The Museum will be closing at 3 pm tomorrow (4/20) for our 60th Anniversary Gala.

January 29, 2012 to June 10, 2012 |

Jim Dingilian: Subtractive Images

Over the course of the past decade, Jim Dingilian has developed a body of work in which he painstakingly renders ephemeral imagery by hand on found objects. This exhibition brings together three singular series of recent sculptures that the artist has modified by subtraction—the careful erasure or removal of material— to produce optically realistic representations.

Using old wooden school desktops whose surfaces he has covered entirely
with pencil, Dingilian “draws” atmospheric landscapes by erasing the graphite; repurposing empty glass bottles, the artist smokes their interiors with candle soot, and then through a process of delicate scraping depicts the marginal landscapes where such discarded bottles might be found; and utilizing aluminum beer and soda cans, Dingilian folds, punches, polishes, and sands their surfaces to create objects that reference nineteenth-century daguerreotype portraits.
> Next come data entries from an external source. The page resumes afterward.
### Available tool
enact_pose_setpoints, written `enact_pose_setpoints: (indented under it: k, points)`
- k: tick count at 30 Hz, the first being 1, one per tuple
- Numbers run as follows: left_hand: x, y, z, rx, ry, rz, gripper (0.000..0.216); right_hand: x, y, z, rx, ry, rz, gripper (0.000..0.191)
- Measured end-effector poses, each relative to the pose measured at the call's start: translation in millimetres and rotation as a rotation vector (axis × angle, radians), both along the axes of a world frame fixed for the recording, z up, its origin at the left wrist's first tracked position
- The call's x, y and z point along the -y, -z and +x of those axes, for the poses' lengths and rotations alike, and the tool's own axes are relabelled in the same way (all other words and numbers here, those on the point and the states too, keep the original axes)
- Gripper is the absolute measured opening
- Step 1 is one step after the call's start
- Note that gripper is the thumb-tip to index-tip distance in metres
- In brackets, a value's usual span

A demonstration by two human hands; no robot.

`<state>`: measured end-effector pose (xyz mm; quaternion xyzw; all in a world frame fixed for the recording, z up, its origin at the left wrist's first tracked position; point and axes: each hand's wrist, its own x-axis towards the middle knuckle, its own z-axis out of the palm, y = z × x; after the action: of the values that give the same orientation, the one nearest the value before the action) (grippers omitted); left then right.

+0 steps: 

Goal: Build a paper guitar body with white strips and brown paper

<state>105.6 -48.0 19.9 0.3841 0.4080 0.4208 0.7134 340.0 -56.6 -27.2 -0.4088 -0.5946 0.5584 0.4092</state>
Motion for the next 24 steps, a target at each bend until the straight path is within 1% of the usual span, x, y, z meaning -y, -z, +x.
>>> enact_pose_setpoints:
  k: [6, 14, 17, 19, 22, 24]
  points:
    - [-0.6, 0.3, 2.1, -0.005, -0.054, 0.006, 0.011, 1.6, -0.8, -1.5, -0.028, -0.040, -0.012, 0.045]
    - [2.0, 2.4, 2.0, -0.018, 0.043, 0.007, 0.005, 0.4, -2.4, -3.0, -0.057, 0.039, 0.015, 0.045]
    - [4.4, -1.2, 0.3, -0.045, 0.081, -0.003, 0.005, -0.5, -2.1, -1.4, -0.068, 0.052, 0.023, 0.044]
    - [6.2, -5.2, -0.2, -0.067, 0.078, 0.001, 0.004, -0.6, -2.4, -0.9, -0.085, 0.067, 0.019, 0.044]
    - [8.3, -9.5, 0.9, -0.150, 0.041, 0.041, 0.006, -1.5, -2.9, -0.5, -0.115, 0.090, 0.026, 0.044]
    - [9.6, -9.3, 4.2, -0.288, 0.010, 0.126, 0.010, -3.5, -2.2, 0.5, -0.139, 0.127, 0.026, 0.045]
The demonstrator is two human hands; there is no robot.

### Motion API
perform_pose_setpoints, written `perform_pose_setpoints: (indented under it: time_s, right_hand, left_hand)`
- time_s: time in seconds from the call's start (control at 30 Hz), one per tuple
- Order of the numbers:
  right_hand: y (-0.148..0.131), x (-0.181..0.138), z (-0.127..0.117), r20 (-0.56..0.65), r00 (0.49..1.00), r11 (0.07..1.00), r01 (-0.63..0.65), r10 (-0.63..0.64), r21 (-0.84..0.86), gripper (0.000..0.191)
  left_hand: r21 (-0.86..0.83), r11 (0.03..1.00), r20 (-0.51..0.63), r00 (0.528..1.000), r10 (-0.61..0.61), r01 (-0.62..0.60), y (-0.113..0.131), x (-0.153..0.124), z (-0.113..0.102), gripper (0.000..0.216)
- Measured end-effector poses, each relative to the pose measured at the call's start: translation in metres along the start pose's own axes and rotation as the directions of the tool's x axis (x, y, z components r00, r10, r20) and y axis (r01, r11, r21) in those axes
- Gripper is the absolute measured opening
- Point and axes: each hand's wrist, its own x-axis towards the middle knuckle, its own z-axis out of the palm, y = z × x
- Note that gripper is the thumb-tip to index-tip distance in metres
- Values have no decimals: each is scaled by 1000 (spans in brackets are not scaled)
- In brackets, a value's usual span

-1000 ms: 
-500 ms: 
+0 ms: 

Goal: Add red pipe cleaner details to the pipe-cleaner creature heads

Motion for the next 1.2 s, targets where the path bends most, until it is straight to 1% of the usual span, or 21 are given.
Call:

Dingilian started his career as a photographer and the work in this exhibition, although not photographic, has been significantly informed by the nature of photography and its history. The landscape works also share affinities with nineteenth-century landscape painting, particularly due to the dramatic depiction of light, but differ significantly because of their emotional content: instead of exhibiting spiritual exaltation, they present a more melancholic view of human experience. The landscapes the artist chooses never embody classical beauty, but rather places of either numbing banality or unaccountable foreboding.

Dingilian’s interest in the phenomenon of light is clearly apparent in the works that resemble daguerreotypes. Just like an actual daguerreotype, the images on Dingilian’s can pieces are clearly visible only when viewed at an angle where one’s point of view is in correct relationship to the light source. The printed graphics that remain on the cans after the artist’s manipulation—Ballantine, Budweiser, Narragansett—offer poetic hints to their original lives.

The memories and associations that are conjured by the found objects chosen by Dingilian are amplified by the images he overlays on their surfaces. Dingilian’s work, although exhibiting a sense of nostalgia, avoids the simply sentimental with its mysterious sense of loss and longing.